The underrated filmmaker from southern India, who is much loved and equally accused of compromising for the sake of commercial success, has taken the first step towards targeting American audiences by premiering his latest film - "Guru", starring Abhishek in the title role - in America.
Hitherto, the most visible face of Indian cinema internationally has been Bollywood stars backed by the mighty Yash Raj Films or by Karan Johar.
The star-studded targeted marketing of "Guru" to a global audience is more than welcome, trade observers say.
Speaking about the strategy about the overseas marketing of "Guru", advisor Charles Kiel says that the success of Chinese production "Crouching Tiger, Hidden Dragon" goes to show that if marketed sensitively even a film with subtitles can be a huge hit in America.
"This notion that you can just market a film the same way to everybody is a recipe for disaster."
"Guru", he notes, got off to a good start with its glitzy premiere, which was also attended by the film's leading lady Aishwarya Rai. Still, its subtitles (the dialogue is mostly in Hindi) could pose a challenge for mainstream North American audiences.
"Guru" spans several decades to tell its story of an ambitious young villager who rises to become the newly independent India's first successful homegrown industrialist, but not without indulging in some corrupt practices along the way.

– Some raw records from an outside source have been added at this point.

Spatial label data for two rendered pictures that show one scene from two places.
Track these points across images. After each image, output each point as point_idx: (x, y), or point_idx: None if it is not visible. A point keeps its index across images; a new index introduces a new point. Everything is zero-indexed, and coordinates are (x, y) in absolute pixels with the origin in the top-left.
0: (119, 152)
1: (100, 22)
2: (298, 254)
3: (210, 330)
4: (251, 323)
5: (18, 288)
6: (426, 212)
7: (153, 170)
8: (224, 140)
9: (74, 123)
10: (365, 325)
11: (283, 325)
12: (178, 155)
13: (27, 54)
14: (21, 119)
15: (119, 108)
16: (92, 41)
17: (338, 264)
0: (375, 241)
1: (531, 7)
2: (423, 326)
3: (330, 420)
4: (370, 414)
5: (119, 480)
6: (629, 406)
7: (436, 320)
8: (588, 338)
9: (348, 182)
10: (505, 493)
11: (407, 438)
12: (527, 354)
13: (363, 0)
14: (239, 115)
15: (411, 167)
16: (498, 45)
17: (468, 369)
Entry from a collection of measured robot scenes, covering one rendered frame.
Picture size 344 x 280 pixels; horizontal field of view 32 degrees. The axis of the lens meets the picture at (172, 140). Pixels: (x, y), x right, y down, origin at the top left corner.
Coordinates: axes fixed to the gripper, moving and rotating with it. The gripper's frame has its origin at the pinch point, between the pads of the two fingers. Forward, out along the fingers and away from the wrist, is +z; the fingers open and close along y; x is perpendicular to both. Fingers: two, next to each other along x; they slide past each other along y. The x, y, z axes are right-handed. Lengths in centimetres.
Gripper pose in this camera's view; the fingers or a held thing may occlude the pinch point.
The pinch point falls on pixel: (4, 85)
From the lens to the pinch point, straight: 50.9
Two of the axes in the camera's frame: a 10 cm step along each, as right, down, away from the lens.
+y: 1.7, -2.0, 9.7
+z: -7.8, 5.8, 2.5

The song-and-dance numbers shouldn't be a problem either, he said, noting that Oscar-winning musical "Chicago" "had no problem breaking into the West".
"Guru" is based on Dhirubhai Ambani, who is India's best-known rags-to-riches billionaire and founder of the $9 billion-worth Reliance Group, though the filmmaker vehemently denies that it is a biopic.

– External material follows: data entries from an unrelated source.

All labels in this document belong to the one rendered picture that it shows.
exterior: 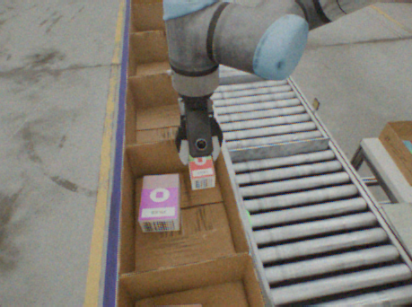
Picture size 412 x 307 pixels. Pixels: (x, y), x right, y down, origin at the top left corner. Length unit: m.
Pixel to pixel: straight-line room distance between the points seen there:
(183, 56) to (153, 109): 0.81
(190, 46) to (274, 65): 0.14
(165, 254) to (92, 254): 1.13
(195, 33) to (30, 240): 1.89
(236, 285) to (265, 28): 0.63
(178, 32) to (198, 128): 0.18
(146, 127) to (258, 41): 0.84
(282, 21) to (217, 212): 0.64
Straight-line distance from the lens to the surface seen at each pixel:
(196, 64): 0.48
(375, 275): 1.10
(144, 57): 1.60
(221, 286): 0.81
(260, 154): 1.24
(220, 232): 0.86
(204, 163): 0.66
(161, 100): 1.26
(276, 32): 0.40
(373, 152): 1.44
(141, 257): 0.86
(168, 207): 0.84
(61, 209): 2.19
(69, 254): 1.99
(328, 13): 0.51
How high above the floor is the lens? 1.66
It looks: 47 degrees down
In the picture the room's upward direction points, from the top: straight up

"Guru" is about a young village lad (essayed beautifully by Abhishek) who reaches the pinnacle of the corporate world.
It paints a picture of a headstrong man succeeding in pre-liberalised India when even getting a telephone connection required a series of government clearances. At some levels it is an uplifting film but when the protagonist shrugs off accusations of immorality and manipulation it exposes the underbelly of the corporate world.
Performance wise this is Abhishek's best work ever, better than the class act in Mani's previous film "Yuva". All of Ratnam's actors like to go an extra mile for him and in "Guru" it is no different. Abhishek has put on weight to look the part of older Guru.

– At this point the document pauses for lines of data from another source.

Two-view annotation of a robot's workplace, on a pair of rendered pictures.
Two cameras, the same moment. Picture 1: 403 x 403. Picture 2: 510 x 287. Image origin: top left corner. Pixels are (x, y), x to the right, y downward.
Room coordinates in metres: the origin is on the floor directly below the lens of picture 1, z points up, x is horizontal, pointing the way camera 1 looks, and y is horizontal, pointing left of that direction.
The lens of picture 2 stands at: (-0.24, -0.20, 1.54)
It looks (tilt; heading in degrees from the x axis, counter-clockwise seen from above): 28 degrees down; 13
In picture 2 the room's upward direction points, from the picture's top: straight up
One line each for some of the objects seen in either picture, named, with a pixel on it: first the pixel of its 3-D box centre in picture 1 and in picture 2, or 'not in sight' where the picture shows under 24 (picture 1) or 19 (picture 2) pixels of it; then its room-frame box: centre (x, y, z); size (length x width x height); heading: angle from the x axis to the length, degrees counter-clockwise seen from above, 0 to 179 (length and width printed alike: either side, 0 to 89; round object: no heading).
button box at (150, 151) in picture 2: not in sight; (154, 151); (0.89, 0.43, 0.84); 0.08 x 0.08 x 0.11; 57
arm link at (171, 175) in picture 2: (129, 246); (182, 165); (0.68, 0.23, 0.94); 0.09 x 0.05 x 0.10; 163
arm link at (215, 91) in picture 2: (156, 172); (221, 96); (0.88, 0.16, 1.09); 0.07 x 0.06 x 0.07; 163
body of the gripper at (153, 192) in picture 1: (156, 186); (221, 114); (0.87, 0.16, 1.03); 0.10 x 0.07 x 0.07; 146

The film is musically, technically and visually a treat but the narration sags at places.
Even if "Guru" is not the Holy Grail Indian cinema has been looking for, Ratnam surely has it in him to make India's first true global hit, film critics say.
Through Tamil and Hindi films like "Nayakan", "Roja", "Bombay", "Iruvar", "Alai Payuthey", "Dil Se" and "Yuva", he has revolutionised filmmaking in India.
Acclaimed for his individual style, social awareness and original treatment of themes -- from the explosive "Bombay", "Dalapati" to the tender "Alai Pyudhey", he is credited for bringing Western sophistication and tempo to deal with essentially Indian themes. He is one of the few mainstream filmmakers to have centrestaged the child in "Anjali" and "Kannathil Mutthamittal".
Critics fault him for commercialising serious issues in the popular mould, but cannot deny that he has been more successful in treading the middle way between artistic and commercial cinema.
Admittedly he has compromised in order to come out with a perfect recipe for all kinds of audiences but the common feature in all his films have been their brilliance in technical aspects like art direction, cinematography and background score.
For years Ratnam seems to be pushing against some traditional barriers, but his film still operates within a rather chaste set of Bollywood values. He does throw caution out of the window in a small-budget film.
Now, if only he would do that for a mega-starrer as well we may have a finely crafted crossover hit in our hands.